Required work:
What's needed is a word-for-word retyping of the entries below, pictures omitted.

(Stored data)
_ _ _ _ _ _ _

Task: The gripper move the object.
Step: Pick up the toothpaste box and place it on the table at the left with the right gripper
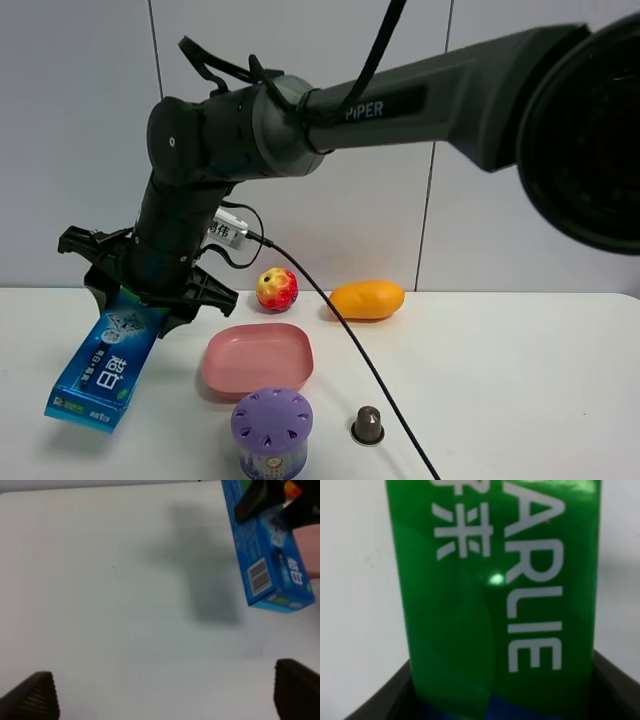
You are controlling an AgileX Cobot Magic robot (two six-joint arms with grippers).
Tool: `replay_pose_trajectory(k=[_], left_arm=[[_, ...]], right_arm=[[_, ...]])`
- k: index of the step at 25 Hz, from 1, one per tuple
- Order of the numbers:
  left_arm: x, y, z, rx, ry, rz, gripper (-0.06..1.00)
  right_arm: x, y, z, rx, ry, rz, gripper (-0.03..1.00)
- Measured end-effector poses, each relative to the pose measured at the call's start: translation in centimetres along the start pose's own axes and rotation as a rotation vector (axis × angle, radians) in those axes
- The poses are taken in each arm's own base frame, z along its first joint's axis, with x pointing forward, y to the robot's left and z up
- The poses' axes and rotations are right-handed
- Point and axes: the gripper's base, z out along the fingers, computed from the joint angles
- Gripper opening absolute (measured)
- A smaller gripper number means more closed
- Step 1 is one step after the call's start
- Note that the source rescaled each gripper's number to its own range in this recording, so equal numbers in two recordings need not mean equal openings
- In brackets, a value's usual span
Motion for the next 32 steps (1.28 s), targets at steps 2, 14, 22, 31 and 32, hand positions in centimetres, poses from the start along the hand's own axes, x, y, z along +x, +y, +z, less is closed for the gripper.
replay_pose_trajectory(k=[2, 14, 22, 31, 32], left_arm=[[0.0, 0.0, 0.0, 0.000, 0.000, 0.000, 1.00], [0.0, 0.0, 0.0, 0.000, 0.000, 0.001, 1.00], [0.0, 0.0, 0.0, 0.000, 0.000, 0.001, 1.00], [0.0, 0.0, 0.0, 0.000, 0.000, 0.000, 1.00], [0.0, 0.0, 0.0, 0.000, 0.000, 0.000, 1.00]], right_arm=[[0.2, -0.3, 0.9, 0.006, 0.004, 0.002, 0.00], [0.5, -0.7, 3.1, -0.037, -0.021, -0.048, 0.00], [0.5, -1.3, 3.2, 0.022, -0.012, 0.000, 0.00], [0.5, -1.9, 3.5, 0.077, -0.023, 0.041, 0.00], [0.6, -2.0, 3.8, 0.077, -0.018, 0.046, 0.00]])
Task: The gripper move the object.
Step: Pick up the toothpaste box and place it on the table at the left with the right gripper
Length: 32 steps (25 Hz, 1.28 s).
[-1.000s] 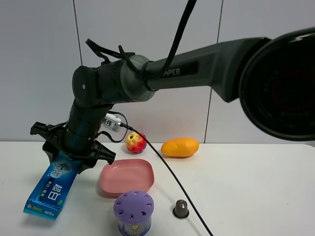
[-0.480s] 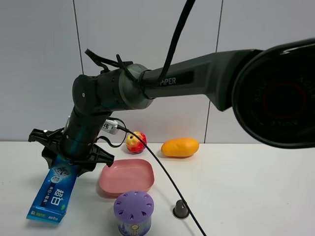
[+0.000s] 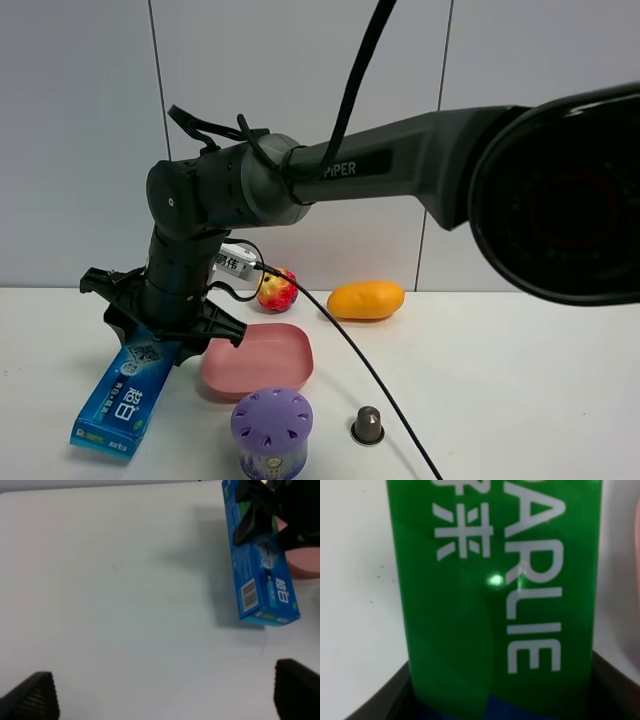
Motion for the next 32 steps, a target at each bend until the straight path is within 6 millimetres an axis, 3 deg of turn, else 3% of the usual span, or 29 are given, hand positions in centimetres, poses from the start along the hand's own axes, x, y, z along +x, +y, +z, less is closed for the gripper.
replay_pose_trajectory(k=[3, 26, 28, 32], left_arm=[[0.00, 0.00, 0.00, 0.000, 0.000, 0.000, 1.00], [0.00, 0.00, 0.00, 0.000, 0.000, 0.001, 1.00], [0.00, 0.00, 0.00, 0.000, 0.000, 0.000, 1.00], [0.00, 0.00, 0.00, 0.000, 0.000, 0.000, 1.00]], right_arm=[[0.24, -0.19, 0.79, -0.006, 0.006, 0.009, 0.00], [0.37, -0.38, 0.84, 0.013, 0.018, -0.016, 0.00], [0.39, -0.37, 0.80, 0.012, 0.022, -0.045, 0.07], [0.21, -0.05, 0.51, -0.010, 0.012, -0.084, 0.46]])
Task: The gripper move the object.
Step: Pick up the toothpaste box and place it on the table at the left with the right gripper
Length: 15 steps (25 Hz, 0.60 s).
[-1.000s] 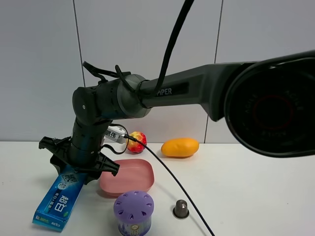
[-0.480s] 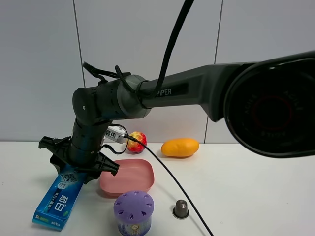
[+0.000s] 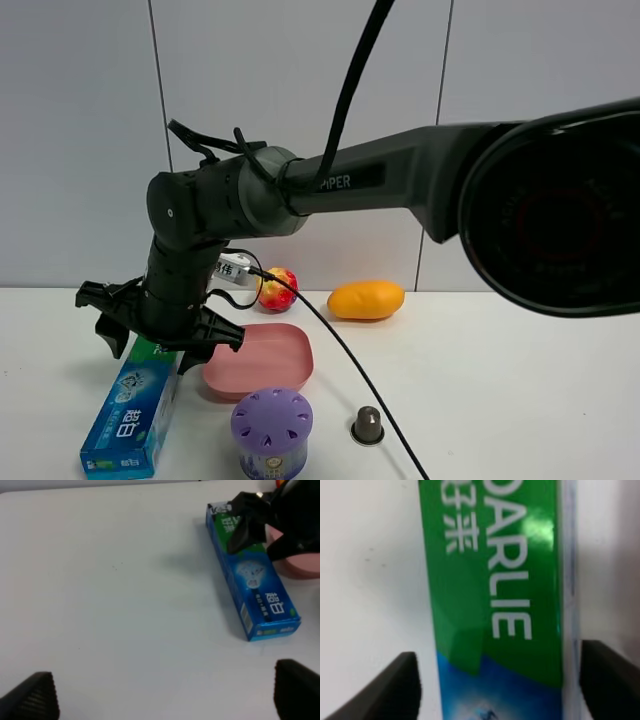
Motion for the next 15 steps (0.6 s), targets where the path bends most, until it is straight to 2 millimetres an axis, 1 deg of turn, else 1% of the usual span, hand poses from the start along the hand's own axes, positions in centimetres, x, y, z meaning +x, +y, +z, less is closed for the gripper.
replay_pose_trajectory(k=[1, 2, 4, 8, 11, 13, 15], left_arm=[[0.0, 0.0, 0.0, 0.000, 0.000, 0.000, 1.00], [0.0, 0.0, 0.0, 0.000, 0.000, 0.000, 1.00], [0.0, 0.0, 0.0, 0.000, 0.000, 0.000, 1.00], [0.0, 0.0, 0.0, 0.000, 0.000, 0.000, 1.00], [0.0, 0.0, 0.0, 0.000, 0.000, 0.001, 1.00], [0.0, 0.0, 0.0, 0.000, 0.000, 0.001, 1.00], [0.0, 0.0, 0.0, 0.000, 0.000, 0.001, 1.00]], right_arm=[[-0.1, 0.1, -0.1, -0.004, -0.004, -0.003, 0.54], [-0.1, 0.1, -0.2, -0.008, -0.006, -0.004, 0.59], [-0.2, 0.2, -0.3, -0.010, -0.009, -0.004, 0.63], [-0.7, 0.8, -1.7, -0.037, -0.031, -0.004, 0.64], [-1.6, 1.8, -4.1, -0.069, -0.075, -0.056, 0.64], [-2.4, 2.5, -6.5, -0.093, -0.120, -0.141, 0.64], [-3.0, 3.3, -9.1, -0.113, -0.163, -0.280, 0.64]])
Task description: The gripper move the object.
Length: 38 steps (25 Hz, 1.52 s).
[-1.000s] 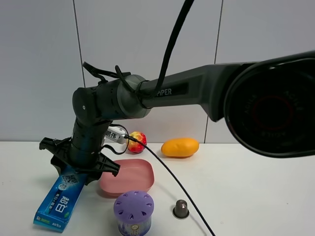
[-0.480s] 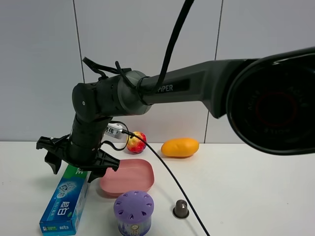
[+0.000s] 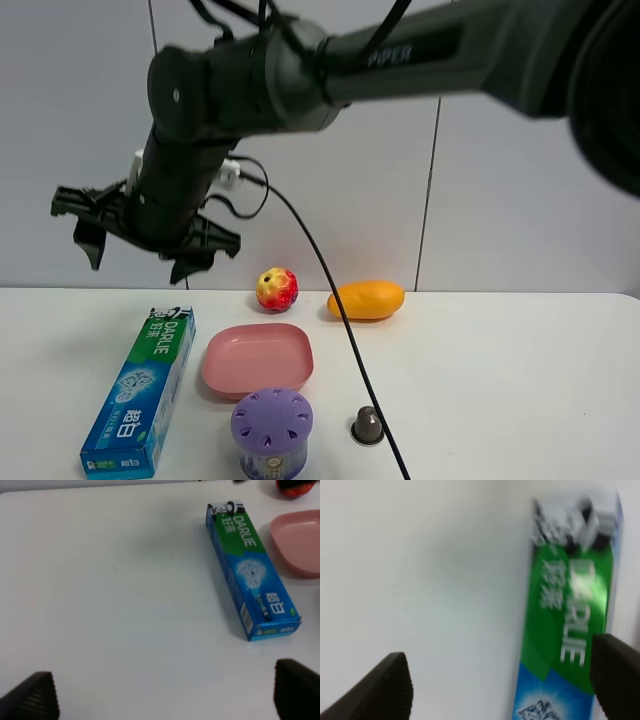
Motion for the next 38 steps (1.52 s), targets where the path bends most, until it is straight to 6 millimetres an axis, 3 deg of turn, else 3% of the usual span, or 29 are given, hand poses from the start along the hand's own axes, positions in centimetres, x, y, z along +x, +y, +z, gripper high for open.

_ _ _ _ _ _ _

Output of the task:
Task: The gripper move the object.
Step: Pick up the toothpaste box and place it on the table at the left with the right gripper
You are controlling an AgileX Cobot Magic robot (two six-joint arms with grippers).
Tool: `replay_pose_trajectory(k=[_], left_arm=[[_, ...]], right_arm=[[_, ...]])`
- k: index of the step at 25 Hz, from 1, one per tuple
- Order of the numbers:
  left_arm: x, y, z, rx, ry, rz, gripper (-0.06..1.00)
  right_arm: x, y, z, rx, ry, rz, gripper (-0.03..1.00)
- Measured end-effector poses, each relative to the pose measured at the call's start: translation in centimetres along the start pose's own axes and rotation as a rotation vector (axis × angle, radians) in those axes
- The poses are taken in each arm's own base frame, z along its first joint's axis, with x pointing forward, y to the robot's left and z up
- The poses' axes and rotations are right-handed
- Point and axes: the gripper's base, z out along the fingers, computed from the joint angles
- Gripper opening absolute (measured)
- A smaller gripper number means more closed
- Step 1 is one step after the call's start
- Note that the source rescaled each gripper's number to its own range in this recording, so equal numbers in two recordings need not mean equal openings
- In brackets, a value's usual span
Motion for the next 32 steps (1.28 s), targets at steps 2, 14, 22, 31 and 32, hand positions in centimetres, poses from the start along the hand's own axes, x, y, z along +x, +y, +z, less is closed for the gripper.
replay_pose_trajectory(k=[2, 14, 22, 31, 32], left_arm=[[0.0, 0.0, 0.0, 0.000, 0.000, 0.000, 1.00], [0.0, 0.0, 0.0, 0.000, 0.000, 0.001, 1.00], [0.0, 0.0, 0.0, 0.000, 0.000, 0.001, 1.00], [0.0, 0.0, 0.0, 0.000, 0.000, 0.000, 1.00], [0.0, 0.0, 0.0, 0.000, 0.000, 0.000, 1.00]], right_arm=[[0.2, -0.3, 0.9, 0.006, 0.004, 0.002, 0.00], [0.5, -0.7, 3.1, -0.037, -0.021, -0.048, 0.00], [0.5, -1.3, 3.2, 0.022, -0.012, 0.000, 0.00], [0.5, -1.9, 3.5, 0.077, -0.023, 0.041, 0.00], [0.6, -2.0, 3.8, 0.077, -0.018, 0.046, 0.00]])
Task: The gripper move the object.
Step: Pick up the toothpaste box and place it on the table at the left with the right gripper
Length: 32 steps (25 Hz, 1.28 s).
[-1.000s] 
[-0.480s] 
[+0.000s] 
Motion for the next 32 steps, a target at each bend until the straight path is within 6 millimetres an axis, 3 deg of turn, else 3% of the usual span, or 29 are given, hand positions in centimetres, poses from the start along the hand's own axes, x, y, z along +x, +y, +z, less is closed for the gripper.
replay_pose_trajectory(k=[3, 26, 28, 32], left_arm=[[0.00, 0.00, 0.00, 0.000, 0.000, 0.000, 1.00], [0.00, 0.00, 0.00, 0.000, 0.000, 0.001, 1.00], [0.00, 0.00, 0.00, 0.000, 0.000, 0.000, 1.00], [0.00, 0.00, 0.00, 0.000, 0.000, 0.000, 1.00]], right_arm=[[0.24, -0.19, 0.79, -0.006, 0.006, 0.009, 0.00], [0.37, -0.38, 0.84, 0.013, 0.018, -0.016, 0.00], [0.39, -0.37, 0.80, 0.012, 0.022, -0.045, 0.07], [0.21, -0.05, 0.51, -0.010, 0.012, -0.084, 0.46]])
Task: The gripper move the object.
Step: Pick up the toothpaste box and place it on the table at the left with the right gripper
Length: 15 steps (25 Hz, 0.60 s).
[-1.000s] 
[-0.480s] 
[+0.000s] 
Motion for the next 15 steps (0.6 s), targets where the path bends most, until it is straight to 2 millimetres an axis, 1 deg of turn, else 1% of the usual span, hand poses from the start along the hand's own axes, positions in centimetres, x, y, z meaning +x, +y, +z, less is closed for the gripper.
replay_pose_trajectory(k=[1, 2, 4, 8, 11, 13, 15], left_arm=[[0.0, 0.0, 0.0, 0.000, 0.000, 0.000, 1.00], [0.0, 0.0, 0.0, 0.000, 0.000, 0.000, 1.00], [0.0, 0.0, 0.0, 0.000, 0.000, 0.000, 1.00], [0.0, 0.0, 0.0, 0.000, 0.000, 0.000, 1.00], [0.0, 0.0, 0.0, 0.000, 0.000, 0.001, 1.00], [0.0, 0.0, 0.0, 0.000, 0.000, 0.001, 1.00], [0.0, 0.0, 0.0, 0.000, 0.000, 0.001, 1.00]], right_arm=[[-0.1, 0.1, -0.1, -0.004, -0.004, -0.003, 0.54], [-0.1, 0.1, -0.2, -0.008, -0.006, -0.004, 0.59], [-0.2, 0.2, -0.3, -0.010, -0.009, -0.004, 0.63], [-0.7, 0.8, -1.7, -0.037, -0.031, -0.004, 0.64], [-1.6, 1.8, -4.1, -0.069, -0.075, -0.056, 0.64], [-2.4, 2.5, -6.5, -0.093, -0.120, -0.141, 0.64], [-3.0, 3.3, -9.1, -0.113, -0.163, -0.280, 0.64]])
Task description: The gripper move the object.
Length: 38 steps (25 Hz, 1.52 s).
[-1.000s] 
[-0.480s] 
[+0.000s] 
Motion for the next 38 steps (1.52 s), targets where the path bends most, until it is straight to 6 millimetres an axis, 3 deg of turn, else 3% of the usual span, or 29 are given, hand poses from the start along the hand's own axes, positions in centimetres, x, y, z along +x, +y, +z, gripper high for open.

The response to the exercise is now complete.